Director John Boone helps only slightly by getting good performances from Woodley and parent Laura Dern. Elgort doesn't have Woodley's stage presence, nor does he have the range of emotions that come through Woodley's expressive eyes. She is a loveable lead, and her simple makeup is a contrast to the strength which she portrays Hazel - she's tough without being angry, bright without being arrogant, and grounded about her chances of survival. She's the quiet hero, which is in strict contrast to Elgort, whose flourishes include brandishing an unlit cigarette as an act of defiance against his status. His spark is somewhat welcome but not in any way reflective of most 18-year-olds. But beyodn that, the pieces here don't fit especially well: Boone surrounds Fault with too many sappy Grey's Anatomy-like ballads and even takes questionable steps by placing our teens in none other than Anne Frank's house while on their tour to Amsterdam. The reasons for this - and its ultimate effect - are never explored, representing a lost opportunity and wasted screen time.

Fault runs at a dragging 125 minutes, but it feels as though the last 15 minutes was cut from the film - we never learn Hazel's fate, front-loading the first act to the point that the third is nearly dropped in our laps, perhaps echoing the plot of Hazel's book. Dafoe is reduced to a crass, unsympathetic drunk whose hand-delivery of Gus' last words to Hazel feels entirely unnecessary, even though he spurns the couple when they meet in Amsterdam. His entire story is unessential to the plot, offering only superficial details about a connection that should never have been made in the first place, or perhaps done a lot better.

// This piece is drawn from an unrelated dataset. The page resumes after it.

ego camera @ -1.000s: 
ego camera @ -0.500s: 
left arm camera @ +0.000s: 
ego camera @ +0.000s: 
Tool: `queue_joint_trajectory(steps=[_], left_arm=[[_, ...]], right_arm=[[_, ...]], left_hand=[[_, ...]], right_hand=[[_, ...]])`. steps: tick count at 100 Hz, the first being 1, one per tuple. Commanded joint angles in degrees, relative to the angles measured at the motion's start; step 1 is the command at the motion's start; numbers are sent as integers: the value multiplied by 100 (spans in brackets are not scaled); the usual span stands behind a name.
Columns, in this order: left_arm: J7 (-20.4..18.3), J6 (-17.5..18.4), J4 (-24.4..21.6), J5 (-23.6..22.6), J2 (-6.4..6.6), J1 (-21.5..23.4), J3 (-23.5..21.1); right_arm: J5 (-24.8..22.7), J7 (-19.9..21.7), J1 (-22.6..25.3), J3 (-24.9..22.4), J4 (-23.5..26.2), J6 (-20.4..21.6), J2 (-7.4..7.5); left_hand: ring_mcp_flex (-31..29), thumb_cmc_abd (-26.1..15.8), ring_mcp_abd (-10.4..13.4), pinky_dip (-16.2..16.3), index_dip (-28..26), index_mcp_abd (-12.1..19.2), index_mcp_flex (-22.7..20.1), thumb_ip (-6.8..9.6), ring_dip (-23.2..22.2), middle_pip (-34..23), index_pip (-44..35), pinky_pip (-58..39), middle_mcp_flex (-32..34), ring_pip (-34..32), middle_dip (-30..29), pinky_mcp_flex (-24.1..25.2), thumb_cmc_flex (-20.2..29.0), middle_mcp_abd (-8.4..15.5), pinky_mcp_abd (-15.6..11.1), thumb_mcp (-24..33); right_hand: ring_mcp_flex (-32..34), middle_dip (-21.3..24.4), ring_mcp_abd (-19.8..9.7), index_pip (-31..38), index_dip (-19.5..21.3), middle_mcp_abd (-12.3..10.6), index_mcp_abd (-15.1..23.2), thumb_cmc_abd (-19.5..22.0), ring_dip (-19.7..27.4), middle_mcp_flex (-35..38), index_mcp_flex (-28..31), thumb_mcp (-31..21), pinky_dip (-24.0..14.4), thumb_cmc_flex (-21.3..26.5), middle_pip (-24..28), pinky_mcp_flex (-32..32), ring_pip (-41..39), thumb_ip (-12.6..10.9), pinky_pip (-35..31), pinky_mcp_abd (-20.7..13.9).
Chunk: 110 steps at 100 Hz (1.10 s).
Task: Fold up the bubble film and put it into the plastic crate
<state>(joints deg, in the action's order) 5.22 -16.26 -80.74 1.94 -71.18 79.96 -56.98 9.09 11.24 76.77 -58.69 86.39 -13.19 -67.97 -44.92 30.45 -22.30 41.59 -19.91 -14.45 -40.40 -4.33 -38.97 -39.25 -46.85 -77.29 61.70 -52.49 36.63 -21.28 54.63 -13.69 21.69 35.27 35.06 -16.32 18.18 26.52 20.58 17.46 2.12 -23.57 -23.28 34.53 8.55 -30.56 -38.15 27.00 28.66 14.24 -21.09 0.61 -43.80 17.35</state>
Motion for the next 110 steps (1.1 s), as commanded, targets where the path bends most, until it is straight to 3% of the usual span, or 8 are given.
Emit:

Woodley is definitely being groomed for a Jennifer Lawrence-type career, starring in big-budget flicks like Divergent while seeking smaller roles that could eventually nab Oscar glory. Fault is not that film - it sugar-coats a devastating disease with too many tears and promises left unfulfilled.

We try to leave our masculinity at the door for every picture, analyzing each based on its merits. So we feel confident in stating our concerns for Fault, which glosses over the details of cancer while taking too long to tell only half of the story. It's an overly-long cryfest that will connect with Woodley's superfans, while the guys will be begging to see Godzilla or X-Men. Others not tied to Woodley will emerge from the theater wondering why the high stakes established in Act 1 were overly softened by the melodramatic and drawn-out end. It might sell more tickets than the far-superior Edge of Tomorrow, but that doesn't mean it's better.

The Fault in Our Stars is rated PG-13 for thematic elements, some sexuality and brief strong language and has a runtime of 125 minutes.